Monday, September 19, 2016

Paperback 974: Escape to Earth / ed. Ivan Howard (Belmont L92-571)

Paperback 974: Belmont L92-571 (PBO, 1963)

Title: Escape to Earth
Editor: Ivan Howard
Cover artist: Ed Emshwiller ("emsh")
Designed by: Irving Bernstein

Estimated value: $15
Condition: 9/10

BelmontL92571
Best things about this cover:
  • Love the "Barbarella" vibe on this one (though "Barbarella" is still several years in the future).
  • This is late Emshwiller. Still great Emshwiller. Beautiful, decorative, intricate space-tech surfaces. Bottom half is not much to look at, but the top is lovely.
  • Novelets! Is that how you spell that? Reminds me of when I first saw "cigaret" (Raymond Carver). Disorientingly defrenchified.
  • Hilariously, Google dictionary flags "novelette" as "derogatory."

BelmontL92571bc
Best things about this back cover:
  • I like the red-bordered spreadsheet look. Very early-80s / "Stranger Things"
  • Hey, look!: credits not just for Emshwiller, but for the *designer* as well!? Why can't all books be this good about crediting the art people!?
  • Manly Banister is the politest porn name.

Page 123~

[from "Temple of Despair" by M.C. Pease]

"You're dressed like a priest," Brandis said; "I don't want to get stoned."

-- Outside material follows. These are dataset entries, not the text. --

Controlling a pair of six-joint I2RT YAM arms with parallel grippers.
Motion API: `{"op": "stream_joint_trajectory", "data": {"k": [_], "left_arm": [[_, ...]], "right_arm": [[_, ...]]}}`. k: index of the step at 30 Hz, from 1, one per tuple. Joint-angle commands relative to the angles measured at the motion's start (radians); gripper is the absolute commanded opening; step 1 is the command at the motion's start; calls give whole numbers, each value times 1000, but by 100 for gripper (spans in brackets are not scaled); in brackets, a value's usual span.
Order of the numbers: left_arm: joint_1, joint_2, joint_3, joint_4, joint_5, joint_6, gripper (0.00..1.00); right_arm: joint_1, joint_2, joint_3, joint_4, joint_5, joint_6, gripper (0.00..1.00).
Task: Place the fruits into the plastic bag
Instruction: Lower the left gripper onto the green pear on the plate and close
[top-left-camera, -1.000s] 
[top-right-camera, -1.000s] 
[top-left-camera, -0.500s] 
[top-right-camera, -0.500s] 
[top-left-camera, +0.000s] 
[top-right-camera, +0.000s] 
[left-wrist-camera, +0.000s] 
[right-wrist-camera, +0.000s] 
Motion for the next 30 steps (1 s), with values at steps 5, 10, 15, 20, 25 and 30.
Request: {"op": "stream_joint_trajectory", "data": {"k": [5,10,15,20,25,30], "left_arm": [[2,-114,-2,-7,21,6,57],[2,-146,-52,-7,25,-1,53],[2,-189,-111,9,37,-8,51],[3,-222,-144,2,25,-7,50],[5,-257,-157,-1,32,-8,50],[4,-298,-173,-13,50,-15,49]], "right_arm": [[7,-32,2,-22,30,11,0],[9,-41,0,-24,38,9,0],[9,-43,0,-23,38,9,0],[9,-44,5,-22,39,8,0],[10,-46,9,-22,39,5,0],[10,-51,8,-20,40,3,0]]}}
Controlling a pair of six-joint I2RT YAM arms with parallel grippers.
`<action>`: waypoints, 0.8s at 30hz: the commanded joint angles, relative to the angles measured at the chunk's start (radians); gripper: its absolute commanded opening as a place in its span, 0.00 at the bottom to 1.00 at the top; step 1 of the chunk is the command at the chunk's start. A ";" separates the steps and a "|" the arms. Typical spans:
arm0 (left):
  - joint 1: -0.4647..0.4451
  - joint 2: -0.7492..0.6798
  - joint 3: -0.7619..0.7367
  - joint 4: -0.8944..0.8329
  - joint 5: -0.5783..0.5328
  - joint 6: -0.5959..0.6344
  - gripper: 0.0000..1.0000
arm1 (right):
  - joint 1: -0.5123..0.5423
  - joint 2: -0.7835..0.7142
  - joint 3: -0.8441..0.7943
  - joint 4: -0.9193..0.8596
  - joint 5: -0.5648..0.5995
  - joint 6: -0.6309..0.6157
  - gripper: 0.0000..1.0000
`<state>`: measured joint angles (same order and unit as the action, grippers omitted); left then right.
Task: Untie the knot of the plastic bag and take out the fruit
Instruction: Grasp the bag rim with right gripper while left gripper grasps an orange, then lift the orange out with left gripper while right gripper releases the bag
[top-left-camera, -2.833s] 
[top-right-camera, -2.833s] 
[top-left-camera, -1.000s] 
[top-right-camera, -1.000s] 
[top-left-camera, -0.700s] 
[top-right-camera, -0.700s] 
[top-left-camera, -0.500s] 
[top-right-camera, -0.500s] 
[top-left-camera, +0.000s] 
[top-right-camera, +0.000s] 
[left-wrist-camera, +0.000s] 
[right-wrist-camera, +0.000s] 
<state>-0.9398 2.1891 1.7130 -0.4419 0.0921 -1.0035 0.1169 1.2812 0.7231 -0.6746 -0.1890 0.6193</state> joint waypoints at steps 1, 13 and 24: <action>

One of the great out-of-context lines in Pop Sensation history.

[Follow Rex Parker on Twitter and Tumblr]

Friday, January 16, 2015

Paperback 851: The Puzzle Planet / Robert A.W. Lowndes // The Angry Espers / Lloyd Biggle, Jr. (Ace D-485)

Paperback 851: Ace Double D-485 (PBO/PBO, 1961)

Title: The Puzzle Planet / The Angry Espers
Authors: Robert A.W. Lowndes / Lloyd Biggle, Jr.
Cover artist: Ed Emshwiller / Ed Valigursky

Estimated value: $15-20

AceD485

Best things about this cover:

  • Brigitte Bardot senses that things are about take a very, very freaky turn.
  • That's some Left Bank space helmetry she's got going there.
  • In the future, cameras will weigh 80 pounds and Mr. Clean will have Really let himself go.
  • No one could stop Steve Rockwell from making the "Barbarella" prequel of his dreams!



AceD485b

Best things about this other cover:

  • "Float, harlequin! Float to hell!"
  • Mind-Bowling: It Takes Balls
  • In the future, everyone and everything will orbit Rutger Hauer.


Page 123~ (from The Angry Espers)

"May I speak with Doctor Alir?" Corban asked.
"Doctor Alir is not here."
"When is she expected back?"
"She will not be back," the doctor said. "She's been … transferred."

Spoiler alert: Doctor Alir is now a pin girl in Rutger Hauer's Human Bowl-a-Rama.

~RP

[Follow Rex Parker on Twitter and Tumblr]

Friday, November 21, 2014

Paperback 833: The Door Through Space / Marion Zimmer Bradley // Rendezvous on a Lost World / A. Bertram Chandler (Ace F-117)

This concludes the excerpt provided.